Análisis del Mensaje de Navidad del Rey  Una inyección de optimismo

El nuevo equipo de comunicación de la Casa se nota. Un gran discurso

Aunque sea Navidad, o precisamente porque es Navidad, a veces es necesario mirar al futuro con optimismo. Es el resumen que hago de la felicitación de Don Felipe de ayer.

También ayer felicité la Navidad a un amigo español que se ha trasladado a vivir con su mujer e hijos a Estados Unidos. Está feliz. No pudimos evitar hablar de la situación política. Reconocía que las noticias que se publican allí sobre España son bastante desalentadoras. Parece que todo es corrupción y que el futuro aún pinta peor. Pero decidimos –es Navidad– poner un paréntesis entre tanta bazofia para celebrar las fiestas como se merecen. Y en ello estamos. Por eso también me gustó el discurso del Rey.
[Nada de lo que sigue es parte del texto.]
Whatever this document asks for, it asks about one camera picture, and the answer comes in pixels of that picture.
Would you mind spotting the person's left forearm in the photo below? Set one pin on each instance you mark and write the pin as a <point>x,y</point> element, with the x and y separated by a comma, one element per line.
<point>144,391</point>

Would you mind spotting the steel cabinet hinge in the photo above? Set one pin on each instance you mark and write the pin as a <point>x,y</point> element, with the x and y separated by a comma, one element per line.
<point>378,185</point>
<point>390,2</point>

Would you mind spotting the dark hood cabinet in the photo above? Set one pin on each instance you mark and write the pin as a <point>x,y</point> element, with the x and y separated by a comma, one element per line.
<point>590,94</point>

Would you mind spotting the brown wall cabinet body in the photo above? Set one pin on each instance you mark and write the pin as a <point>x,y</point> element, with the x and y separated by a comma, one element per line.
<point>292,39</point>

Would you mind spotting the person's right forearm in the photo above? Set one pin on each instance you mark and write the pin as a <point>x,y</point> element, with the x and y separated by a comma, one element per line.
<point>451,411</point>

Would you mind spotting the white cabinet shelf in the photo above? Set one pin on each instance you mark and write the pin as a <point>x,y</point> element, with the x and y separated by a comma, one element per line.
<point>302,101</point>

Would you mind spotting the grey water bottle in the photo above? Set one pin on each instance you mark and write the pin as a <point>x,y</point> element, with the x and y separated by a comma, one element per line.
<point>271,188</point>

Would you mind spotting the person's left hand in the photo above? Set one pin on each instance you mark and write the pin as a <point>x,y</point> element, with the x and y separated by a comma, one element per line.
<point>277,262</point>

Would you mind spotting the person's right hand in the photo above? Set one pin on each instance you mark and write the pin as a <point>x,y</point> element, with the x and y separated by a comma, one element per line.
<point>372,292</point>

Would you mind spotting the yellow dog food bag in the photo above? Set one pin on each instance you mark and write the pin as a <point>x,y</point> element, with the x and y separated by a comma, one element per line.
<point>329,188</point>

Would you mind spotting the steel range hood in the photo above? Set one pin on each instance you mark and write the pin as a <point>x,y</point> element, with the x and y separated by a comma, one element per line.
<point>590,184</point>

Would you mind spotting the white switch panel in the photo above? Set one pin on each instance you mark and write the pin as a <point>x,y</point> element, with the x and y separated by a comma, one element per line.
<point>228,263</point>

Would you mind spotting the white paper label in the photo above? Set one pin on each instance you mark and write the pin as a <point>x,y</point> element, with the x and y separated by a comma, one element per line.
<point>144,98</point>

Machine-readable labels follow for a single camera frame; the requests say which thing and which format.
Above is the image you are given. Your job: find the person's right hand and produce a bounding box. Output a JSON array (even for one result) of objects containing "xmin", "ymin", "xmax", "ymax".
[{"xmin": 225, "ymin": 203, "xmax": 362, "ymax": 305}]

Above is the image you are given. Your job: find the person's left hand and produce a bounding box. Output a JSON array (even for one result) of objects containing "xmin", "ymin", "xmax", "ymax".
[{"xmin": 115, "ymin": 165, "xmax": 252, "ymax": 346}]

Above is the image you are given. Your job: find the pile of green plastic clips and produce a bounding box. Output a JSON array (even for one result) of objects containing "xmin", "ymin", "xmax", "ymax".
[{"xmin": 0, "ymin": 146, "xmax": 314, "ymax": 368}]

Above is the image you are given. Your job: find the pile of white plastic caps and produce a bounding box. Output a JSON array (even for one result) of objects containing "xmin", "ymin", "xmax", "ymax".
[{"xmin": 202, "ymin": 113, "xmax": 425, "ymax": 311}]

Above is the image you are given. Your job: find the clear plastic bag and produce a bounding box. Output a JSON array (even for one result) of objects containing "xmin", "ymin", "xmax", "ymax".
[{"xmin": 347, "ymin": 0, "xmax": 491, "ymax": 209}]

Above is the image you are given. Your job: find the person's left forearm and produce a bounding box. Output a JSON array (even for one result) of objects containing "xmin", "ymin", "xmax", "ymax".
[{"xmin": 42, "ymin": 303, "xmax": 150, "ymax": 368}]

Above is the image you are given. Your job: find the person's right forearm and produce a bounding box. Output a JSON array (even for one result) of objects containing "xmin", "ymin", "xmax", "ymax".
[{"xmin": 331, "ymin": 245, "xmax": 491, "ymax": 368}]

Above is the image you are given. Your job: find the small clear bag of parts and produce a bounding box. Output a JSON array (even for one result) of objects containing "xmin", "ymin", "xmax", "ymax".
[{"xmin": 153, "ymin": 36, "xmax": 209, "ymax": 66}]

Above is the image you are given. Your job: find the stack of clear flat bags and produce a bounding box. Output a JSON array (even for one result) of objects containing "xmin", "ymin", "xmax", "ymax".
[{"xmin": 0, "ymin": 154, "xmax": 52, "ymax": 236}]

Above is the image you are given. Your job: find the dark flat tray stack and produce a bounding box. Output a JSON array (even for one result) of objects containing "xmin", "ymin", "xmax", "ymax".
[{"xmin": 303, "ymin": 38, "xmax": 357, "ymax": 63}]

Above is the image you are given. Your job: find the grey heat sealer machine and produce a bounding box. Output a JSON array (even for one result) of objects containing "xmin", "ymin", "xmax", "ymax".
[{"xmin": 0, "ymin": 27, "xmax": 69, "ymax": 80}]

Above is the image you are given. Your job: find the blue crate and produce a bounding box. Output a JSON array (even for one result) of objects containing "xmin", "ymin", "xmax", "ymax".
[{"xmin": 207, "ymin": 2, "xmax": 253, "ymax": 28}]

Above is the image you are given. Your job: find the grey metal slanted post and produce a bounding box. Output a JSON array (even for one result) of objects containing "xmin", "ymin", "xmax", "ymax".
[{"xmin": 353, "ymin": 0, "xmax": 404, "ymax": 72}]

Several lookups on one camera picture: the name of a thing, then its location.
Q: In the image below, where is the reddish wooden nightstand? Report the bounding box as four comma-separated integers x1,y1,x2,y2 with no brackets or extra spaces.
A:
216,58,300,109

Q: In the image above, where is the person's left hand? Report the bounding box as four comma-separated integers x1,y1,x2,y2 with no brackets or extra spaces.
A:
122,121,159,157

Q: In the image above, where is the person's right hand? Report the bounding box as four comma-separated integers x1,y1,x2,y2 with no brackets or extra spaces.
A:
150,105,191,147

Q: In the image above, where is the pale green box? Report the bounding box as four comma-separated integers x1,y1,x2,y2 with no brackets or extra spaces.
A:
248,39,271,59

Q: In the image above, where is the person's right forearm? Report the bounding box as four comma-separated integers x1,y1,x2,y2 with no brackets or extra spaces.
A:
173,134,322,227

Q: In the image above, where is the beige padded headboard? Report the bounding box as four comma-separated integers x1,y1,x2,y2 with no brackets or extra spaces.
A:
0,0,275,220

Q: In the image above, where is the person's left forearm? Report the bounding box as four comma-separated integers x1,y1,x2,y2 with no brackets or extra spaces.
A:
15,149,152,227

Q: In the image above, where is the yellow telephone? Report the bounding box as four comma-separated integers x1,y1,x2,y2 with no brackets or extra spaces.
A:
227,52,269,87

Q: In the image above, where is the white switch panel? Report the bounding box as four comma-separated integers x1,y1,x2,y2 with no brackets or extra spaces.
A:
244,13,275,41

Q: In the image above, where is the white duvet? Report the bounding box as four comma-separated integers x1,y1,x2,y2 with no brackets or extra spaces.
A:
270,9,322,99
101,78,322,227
Es verdad –no pudo evitarlo o no quiso– que aludió a la «ejemplaridad en el desempeño del conjunto de los poderes públicos» y también que reconoció que «los ciudadanos también perciben que la tensión en el debate público provoca hastío, desencanto y desafección» y que «esta realidad afecta seriamente al ánimo de los ciudadanos y a la credibilidad de las instituciones». Pero el tono de sus palabras no era ese.
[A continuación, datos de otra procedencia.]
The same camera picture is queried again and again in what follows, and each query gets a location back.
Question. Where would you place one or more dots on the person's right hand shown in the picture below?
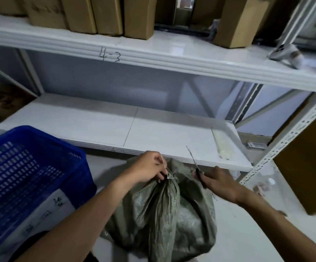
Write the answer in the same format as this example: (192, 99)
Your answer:
(223, 185)

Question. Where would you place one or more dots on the person's left hand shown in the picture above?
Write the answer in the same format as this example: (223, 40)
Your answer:
(144, 167)

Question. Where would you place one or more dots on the black scissors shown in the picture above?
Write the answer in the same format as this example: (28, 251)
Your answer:
(200, 177)

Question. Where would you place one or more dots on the white zip tie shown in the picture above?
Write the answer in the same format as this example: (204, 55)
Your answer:
(170, 175)

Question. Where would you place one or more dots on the green woven sack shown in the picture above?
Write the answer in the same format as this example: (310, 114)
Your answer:
(174, 221)

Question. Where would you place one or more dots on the blue plastic basket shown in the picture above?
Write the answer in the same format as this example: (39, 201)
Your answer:
(24, 166)

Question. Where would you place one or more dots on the person's left forearm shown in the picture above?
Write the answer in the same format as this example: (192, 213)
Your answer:
(73, 226)

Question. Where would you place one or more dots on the person's right forearm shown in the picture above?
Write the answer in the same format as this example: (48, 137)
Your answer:
(289, 231)

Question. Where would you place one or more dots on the clear bag of zip ties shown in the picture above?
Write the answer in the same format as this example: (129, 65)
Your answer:
(223, 145)

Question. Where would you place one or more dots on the clear plastic bottle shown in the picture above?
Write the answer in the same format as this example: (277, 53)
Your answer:
(264, 186)

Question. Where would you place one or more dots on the small white packet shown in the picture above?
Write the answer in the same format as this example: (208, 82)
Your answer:
(256, 145)

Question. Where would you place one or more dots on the white paper label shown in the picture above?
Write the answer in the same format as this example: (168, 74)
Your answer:
(51, 212)

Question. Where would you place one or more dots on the white metal shelf rack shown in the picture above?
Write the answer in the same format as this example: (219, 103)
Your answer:
(174, 57)

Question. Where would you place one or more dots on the white handheld scanner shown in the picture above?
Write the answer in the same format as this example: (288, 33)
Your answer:
(286, 54)

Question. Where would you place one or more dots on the tall small cardboard box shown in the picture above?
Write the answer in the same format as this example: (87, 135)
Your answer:
(139, 17)
(79, 14)
(107, 14)

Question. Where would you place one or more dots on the red patterned carton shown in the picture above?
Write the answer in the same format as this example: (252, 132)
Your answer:
(5, 100)

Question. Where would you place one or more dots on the small white crumpled item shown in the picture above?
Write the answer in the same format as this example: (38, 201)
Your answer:
(214, 28)

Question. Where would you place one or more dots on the large open cardboard box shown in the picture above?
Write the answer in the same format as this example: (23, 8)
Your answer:
(205, 10)
(164, 9)
(278, 16)

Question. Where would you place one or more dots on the cube cardboard box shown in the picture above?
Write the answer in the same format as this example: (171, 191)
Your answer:
(239, 23)

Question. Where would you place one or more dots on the handwritten cardboard box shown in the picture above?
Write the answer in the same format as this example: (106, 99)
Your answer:
(46, 14)
Don Felipe, durante la grabación del Mensaje de NavidadCasa del Rey

Desde el comienzo de su discurso aludió al mejor pasado: «Se han cumplido 50 del inicio de nuestra transición democrática. Estos aniversarios me animan a hablaros esta Nochebuena de convivencia; de nuestra convivencia democrática, a través de la memoria del camino recorrido y de la confianza en el presente y en el futuro». Un pasado que nos enseñó a ser más tolerantes. «La Transición fue, ante todo, un ejercicio colectivo de responsabilidad. Surgió de la voluntad compartida de construir un futuro de libertades basado en el diálogo». Sí: diálogo, coraje y unidad, «las lecciones más valiosas» que todos aprendimos y que fueron el eje de sus palabras.

Hubo también referencias a la Constitución, a Europa… sin olvidar los problemas reales de hoy: «el aumento del coste de la vida» (parece que el Rey es el único que pone negro sobre blanco esta cruel realidad); «el acceso a la vivienda es un obstáculo para los proyectos de tantos jóvenes» (otro de los baldones de nuestra sociedad); «que los avances tecnológicos generan incertidumbre laboral; o que los fenómenos climáticos son un condicionante cada vez mayor y en ocasiones trágico». Por no hablar del panorama internacional en el que situó algo que también ocurre en España: «Una inquietante crisis de confianza. Y esta realidad afecta seriamente al ánimo de los ciudadanos y a la credibilidad de las instituciones». Pero tampoco se quedó ahí.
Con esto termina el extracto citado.